TASK DESCRIPTION -> Lines where the string "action" appears are to be copied from the entries below.

# # # # #

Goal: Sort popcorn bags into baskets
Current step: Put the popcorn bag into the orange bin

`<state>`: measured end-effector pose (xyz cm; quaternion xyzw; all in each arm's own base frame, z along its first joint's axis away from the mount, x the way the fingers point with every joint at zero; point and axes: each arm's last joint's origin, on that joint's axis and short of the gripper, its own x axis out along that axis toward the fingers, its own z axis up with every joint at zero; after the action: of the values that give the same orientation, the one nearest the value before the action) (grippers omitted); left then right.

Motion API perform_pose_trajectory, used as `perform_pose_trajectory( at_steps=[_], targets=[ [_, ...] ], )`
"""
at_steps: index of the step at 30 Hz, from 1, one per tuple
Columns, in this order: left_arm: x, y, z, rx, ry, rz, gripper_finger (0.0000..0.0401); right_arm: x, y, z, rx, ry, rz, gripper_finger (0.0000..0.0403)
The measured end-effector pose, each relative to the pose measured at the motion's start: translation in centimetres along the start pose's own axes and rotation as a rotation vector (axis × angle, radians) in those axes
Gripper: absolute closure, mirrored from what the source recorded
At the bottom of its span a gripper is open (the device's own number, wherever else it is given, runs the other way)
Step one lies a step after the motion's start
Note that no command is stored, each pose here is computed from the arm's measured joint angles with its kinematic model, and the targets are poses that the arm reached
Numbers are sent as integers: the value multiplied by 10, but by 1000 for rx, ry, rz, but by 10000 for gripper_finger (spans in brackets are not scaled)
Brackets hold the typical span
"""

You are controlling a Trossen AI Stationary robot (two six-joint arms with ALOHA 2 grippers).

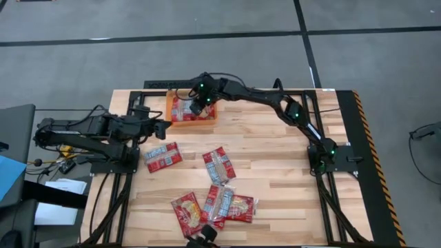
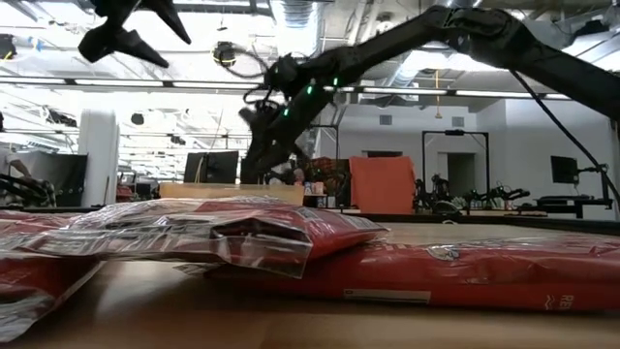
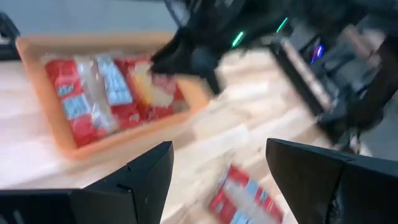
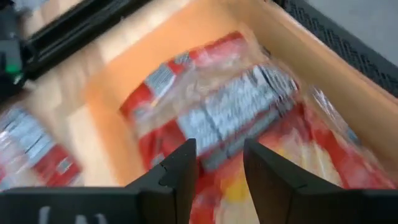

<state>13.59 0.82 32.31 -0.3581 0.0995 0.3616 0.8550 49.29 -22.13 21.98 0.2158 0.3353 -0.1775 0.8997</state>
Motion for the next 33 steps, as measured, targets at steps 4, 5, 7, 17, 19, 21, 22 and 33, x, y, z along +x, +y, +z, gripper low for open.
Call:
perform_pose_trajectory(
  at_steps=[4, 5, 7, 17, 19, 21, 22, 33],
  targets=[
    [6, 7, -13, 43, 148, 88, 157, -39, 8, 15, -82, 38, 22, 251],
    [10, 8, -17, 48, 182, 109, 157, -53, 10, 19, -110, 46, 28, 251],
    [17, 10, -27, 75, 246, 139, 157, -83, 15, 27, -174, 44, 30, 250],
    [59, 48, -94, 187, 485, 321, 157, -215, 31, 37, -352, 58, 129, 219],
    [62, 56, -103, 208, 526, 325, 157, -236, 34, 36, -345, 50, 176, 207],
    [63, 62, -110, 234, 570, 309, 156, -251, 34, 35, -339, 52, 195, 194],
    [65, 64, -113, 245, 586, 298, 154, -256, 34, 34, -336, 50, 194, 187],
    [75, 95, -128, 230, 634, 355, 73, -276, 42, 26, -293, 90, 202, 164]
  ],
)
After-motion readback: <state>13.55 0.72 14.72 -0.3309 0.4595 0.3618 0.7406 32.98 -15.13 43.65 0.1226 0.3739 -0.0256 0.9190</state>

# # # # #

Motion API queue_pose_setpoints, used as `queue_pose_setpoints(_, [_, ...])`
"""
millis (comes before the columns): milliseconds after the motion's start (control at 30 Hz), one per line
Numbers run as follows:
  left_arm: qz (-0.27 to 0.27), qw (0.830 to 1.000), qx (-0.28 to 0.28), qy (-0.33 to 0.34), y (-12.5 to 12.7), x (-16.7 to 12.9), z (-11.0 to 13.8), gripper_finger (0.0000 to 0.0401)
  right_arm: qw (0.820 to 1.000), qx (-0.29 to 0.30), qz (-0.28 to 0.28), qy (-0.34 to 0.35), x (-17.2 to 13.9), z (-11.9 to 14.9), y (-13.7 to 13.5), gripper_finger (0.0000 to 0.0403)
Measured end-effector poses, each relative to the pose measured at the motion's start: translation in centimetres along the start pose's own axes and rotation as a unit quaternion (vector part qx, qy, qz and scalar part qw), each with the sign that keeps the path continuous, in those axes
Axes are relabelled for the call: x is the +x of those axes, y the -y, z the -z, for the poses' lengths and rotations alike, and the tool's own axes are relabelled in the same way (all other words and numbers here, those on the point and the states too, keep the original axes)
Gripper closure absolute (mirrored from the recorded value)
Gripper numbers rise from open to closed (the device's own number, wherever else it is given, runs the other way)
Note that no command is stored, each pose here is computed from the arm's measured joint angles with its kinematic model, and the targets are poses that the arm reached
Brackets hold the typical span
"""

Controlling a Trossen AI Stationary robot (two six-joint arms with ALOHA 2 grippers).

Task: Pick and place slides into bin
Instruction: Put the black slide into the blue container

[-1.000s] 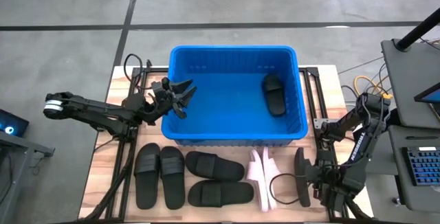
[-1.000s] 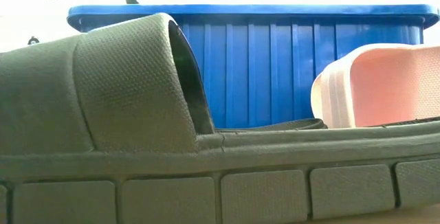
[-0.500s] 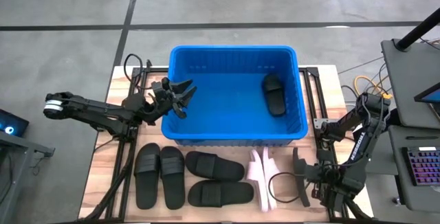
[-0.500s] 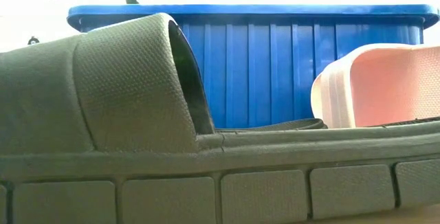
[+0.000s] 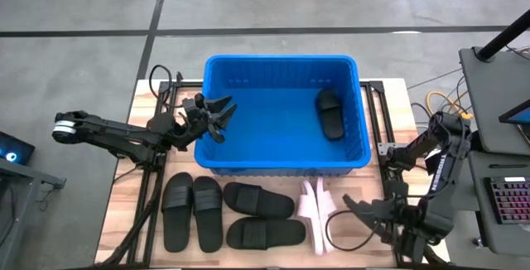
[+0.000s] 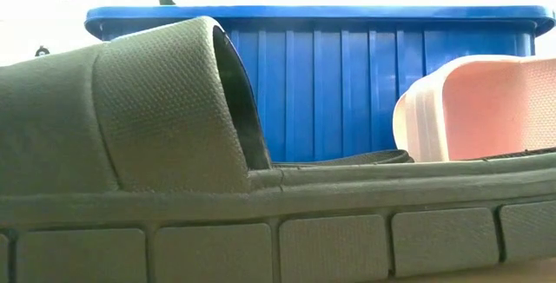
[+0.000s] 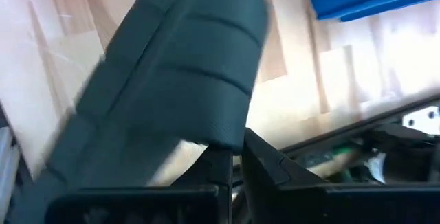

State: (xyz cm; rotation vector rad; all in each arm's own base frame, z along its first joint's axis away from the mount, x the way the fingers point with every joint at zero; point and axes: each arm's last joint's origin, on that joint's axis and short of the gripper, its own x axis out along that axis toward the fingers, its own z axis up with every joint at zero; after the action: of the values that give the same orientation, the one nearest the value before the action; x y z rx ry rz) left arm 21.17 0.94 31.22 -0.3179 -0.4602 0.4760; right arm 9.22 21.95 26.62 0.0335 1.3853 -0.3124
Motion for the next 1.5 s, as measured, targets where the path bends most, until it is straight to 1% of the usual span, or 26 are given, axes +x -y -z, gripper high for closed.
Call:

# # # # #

RESULT FOR THIS EXERCISE ->
`<state>`: measured end-effector pose (xyz cm; quaternion xyzw; all in each arm's own base frame, z along its first joint's axis away from the mount, x the way the fingers point with every joint at zero; point and axes: each arm's last joint's origin, on that joint's axis and short of the gripper, its own x axis out along that axis toward the fingers, its own z axis up with every joint at zero; after the action: of the values that give the same orientation, the one nearest the value before the action) (grippers omitted); left then right.
State: (xyz cm; rotation vector rad; all in each arm's own base frame, z along its first joint's axis away from the mount, x the way the fingers point with every joint at zero; point and axes: each arm's last joint's origin, on that joint's axis and short of the gripper, its own x axis out along that axis toward the fingers, its own z axis up with every joint at zero; after the action: of the values that give the same orientation, the one nearest the value before the action; x y z rx ry rz) left arm 21.17 0.94 31.22 -0.3179 -0.4602 0.4760; right arm 9.22 21.95 26.62 0.0335 1.3853 -0.3124

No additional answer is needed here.